--- MATERIAL FOR THE TASK ---
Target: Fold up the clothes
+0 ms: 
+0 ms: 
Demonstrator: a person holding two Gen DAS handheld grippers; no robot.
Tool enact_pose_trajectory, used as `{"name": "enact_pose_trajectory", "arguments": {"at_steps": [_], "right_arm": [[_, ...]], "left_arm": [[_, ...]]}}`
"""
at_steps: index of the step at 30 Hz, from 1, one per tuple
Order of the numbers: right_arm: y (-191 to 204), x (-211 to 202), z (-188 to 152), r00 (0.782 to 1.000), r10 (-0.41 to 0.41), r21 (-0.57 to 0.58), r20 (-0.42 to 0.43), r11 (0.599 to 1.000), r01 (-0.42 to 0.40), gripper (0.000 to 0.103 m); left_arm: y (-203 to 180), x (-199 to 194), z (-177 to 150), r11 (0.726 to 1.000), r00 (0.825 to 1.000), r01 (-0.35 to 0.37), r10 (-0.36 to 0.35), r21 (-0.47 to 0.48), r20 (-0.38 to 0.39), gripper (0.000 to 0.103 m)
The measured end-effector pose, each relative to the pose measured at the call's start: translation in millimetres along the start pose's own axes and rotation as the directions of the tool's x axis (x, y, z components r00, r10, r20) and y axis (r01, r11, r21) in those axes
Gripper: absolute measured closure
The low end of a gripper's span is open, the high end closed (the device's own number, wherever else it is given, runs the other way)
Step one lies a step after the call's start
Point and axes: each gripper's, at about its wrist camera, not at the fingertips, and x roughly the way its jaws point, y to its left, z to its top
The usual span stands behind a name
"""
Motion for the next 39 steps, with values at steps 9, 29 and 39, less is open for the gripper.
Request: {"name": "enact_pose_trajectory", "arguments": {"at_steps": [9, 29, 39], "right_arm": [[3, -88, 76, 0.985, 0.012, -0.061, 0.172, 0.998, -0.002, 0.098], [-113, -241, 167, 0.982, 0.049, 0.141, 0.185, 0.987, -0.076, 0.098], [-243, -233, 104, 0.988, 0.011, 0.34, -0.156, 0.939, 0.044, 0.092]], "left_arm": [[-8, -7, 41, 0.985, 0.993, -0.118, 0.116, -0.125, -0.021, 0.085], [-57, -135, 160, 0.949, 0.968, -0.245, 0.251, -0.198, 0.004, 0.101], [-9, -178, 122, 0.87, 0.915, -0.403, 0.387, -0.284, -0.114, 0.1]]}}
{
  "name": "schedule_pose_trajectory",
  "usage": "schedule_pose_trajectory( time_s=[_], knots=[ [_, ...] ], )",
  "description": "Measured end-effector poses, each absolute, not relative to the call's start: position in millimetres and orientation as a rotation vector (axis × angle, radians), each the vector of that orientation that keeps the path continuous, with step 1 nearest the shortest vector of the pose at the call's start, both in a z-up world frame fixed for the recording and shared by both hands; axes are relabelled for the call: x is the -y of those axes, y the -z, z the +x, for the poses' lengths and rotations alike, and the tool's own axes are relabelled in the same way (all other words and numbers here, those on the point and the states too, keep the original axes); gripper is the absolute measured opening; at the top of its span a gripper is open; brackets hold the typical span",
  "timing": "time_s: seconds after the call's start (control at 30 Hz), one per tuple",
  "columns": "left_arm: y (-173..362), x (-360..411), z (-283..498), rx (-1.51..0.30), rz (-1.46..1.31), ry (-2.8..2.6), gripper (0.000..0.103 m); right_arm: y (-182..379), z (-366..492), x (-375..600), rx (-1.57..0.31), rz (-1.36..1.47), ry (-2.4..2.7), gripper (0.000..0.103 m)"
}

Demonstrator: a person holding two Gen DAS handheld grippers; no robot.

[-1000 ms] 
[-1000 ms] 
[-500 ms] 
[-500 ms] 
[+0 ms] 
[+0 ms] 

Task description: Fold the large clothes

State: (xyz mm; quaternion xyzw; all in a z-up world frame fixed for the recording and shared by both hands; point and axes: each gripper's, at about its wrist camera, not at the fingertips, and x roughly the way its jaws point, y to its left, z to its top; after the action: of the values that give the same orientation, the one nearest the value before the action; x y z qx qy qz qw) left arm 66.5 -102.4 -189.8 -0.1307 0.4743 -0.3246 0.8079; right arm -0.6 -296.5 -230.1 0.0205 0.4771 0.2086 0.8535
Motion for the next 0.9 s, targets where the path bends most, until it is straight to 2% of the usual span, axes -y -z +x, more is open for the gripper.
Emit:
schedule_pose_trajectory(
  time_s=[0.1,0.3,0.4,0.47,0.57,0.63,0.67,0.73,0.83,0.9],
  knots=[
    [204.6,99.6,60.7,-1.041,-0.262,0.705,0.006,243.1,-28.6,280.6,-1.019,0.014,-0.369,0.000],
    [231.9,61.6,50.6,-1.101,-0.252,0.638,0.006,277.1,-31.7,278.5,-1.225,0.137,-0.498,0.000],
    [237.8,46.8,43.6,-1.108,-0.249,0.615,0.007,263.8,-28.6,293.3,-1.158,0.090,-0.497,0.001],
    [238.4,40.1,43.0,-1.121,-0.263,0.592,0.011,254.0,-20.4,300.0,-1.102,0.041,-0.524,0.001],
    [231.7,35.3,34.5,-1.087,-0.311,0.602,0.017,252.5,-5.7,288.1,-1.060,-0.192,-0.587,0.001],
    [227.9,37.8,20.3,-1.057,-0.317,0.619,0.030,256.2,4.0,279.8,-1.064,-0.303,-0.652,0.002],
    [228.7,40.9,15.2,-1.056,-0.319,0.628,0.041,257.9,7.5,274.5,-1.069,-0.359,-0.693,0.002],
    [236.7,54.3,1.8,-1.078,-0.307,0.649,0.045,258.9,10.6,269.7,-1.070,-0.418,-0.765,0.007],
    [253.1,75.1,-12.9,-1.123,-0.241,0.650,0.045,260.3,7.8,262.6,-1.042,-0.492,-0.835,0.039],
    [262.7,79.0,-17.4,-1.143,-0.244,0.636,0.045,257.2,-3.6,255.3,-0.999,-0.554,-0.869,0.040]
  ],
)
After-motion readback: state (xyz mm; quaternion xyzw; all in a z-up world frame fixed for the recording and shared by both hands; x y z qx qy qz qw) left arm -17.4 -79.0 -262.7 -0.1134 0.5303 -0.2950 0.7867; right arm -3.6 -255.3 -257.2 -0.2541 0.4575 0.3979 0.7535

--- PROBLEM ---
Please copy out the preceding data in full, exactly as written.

--- THE ANSWER ---
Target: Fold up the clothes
+0 ms: 
+0 ms: 
Demonstrator: a person holding two Gen DAS handheld grippers; no robot.
Tool enact_pose_trajectory, used as `{"name": "enact_pose_trajectory", "arguments": {"at_steps": [_], "right_arm": [[_, ...]], "left_arm": [[_, ...]]}}`
"""
at_steps: index of the step at 30 Hz, from 1, one per tuple
Order of the numbers: right_arm: y (-191 to 204), x (-211 to 202), z (-188 to 152), r00 (0.782 to 1.000), r10 (-0.41 to 0.41), r21 (-0.57 to 0.58), r20 (-0.42 to 0.43), r11 (0.599 to 1.000), r01 (-0.42 to 0.40), gripper (0.000 to 0.103 m); left_arm: y (-203 to 180), x (-199 to 194), z (-177 to 150), r11 (0.726 to 1.000), r00 (0.825 to 1.000), r01 (-0.35 to 0.37), r10 (-0.36 to 0.35), r21 (-0.47 to 0.48), r20 (-0.38 to 0.39), gripper (0.000 to 0.103 m)
The measured end-effector pose, each relative to the pose measured at the call's start: translation in millimetres along the start pose's own axes and rotation as the directions of the tool's x axis (x, y, z components r00, r10, r20) and y axis (r01, r11, r21) in those axes
Gripper: absolute measured closure
The low end of a gripper's span is open, the high end closed (the device's own number, wherever else it is given, runs the other way)
Step one lies a step after the call's start
Point and axes: each gripper's, at about its wrist camera, not at the fingertips, and x roughly the way its jaws point, y to its left, z to its top
The usual span stands behind a name
"""
Motion for the next 39 steps, with values at steps 9, 29 and 39, less is open for the gripper.
Request: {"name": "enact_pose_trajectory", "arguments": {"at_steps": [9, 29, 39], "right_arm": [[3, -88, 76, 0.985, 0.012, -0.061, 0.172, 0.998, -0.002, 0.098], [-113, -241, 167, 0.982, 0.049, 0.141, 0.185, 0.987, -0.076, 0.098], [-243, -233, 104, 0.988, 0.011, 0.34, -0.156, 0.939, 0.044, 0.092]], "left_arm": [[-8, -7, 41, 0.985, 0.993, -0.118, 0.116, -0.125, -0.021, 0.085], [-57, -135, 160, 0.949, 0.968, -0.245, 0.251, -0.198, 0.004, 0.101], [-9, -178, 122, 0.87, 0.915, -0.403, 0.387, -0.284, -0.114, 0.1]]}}
{
  "name": "schedule_pose_trajectory",
  "usage": "schedule_pose_trajectory( time_s=[_], knots=[ [_, ...] ], )",
  "description": "Measured end-effector poses, each absolute, not relative to the call's start: position in millimetres and orientation as a rotation vector (axis × angle, radians), each the vector of that orientation that keeps the path continuous, with step 1 nearest the shortest vector of the pose at the call's start, both in a z-up world frame fixed for the recording and shared by both hands; axes are relabelled for the call: x is the -y of those axes, y the -z, z the +x, for the poses' lengths and rotations alike, and the tool's own axes are relabelled in the same way (all other words and numbers here, those on the point and the states too, keep the original axes); gripper is the absolute measured opening; at the top of its span a gripper is open; brackets hold the typical span",
  "timing": "time_s: seconds after the call's start (control at 30 Hz), one per tuple",
  "columns": "left_arm: y (-173..362), x (-360..411), z (-283..498), rx (-1.51..0.30), rz (-1.46..1.31), ry (-2.8..2.6), gripper (0.000..0.103 m); right_arm: y (-182..379), z (-366..492), x (-375..600), rx (-1.57..0.31), rz (-1.36..1.47), ry (-2.4..2.7), gripper (0.000..0.103 m)"
}

Demonstrator: a person holding two Gen DAS handheld grippers; no robot.

[-1000 ms] 
[-1000 ms] 
[-500 ms] 
[-500 ms] 
[+0 ms] 
[+0 ms] 

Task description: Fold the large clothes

State: (xyz mm; quaternion xyzw; all in a z-up world frame fixed for the recording and shared by both hands; point and axes: each gripper's, at about its wrist camera, not at the fingertips, and x roughly the way its jaws point, y to its left, z to its top; after the action: of the values that give the same orientation, the one nearest the value before the action; x y z qx qy qz qw) left arm 66.5 -102.4 -189.8 -0.1307 0.4743 -0.3246 0.8079; right arm -0.6 -296.5 -230.1 0.0205 0.4771 0.2086 0.8535
Motion for the next 0.9 s, targets where the path bends most, until it is straight to 2% of the usual span, axes -y -z +x, more is open for the gripper.
Emit:
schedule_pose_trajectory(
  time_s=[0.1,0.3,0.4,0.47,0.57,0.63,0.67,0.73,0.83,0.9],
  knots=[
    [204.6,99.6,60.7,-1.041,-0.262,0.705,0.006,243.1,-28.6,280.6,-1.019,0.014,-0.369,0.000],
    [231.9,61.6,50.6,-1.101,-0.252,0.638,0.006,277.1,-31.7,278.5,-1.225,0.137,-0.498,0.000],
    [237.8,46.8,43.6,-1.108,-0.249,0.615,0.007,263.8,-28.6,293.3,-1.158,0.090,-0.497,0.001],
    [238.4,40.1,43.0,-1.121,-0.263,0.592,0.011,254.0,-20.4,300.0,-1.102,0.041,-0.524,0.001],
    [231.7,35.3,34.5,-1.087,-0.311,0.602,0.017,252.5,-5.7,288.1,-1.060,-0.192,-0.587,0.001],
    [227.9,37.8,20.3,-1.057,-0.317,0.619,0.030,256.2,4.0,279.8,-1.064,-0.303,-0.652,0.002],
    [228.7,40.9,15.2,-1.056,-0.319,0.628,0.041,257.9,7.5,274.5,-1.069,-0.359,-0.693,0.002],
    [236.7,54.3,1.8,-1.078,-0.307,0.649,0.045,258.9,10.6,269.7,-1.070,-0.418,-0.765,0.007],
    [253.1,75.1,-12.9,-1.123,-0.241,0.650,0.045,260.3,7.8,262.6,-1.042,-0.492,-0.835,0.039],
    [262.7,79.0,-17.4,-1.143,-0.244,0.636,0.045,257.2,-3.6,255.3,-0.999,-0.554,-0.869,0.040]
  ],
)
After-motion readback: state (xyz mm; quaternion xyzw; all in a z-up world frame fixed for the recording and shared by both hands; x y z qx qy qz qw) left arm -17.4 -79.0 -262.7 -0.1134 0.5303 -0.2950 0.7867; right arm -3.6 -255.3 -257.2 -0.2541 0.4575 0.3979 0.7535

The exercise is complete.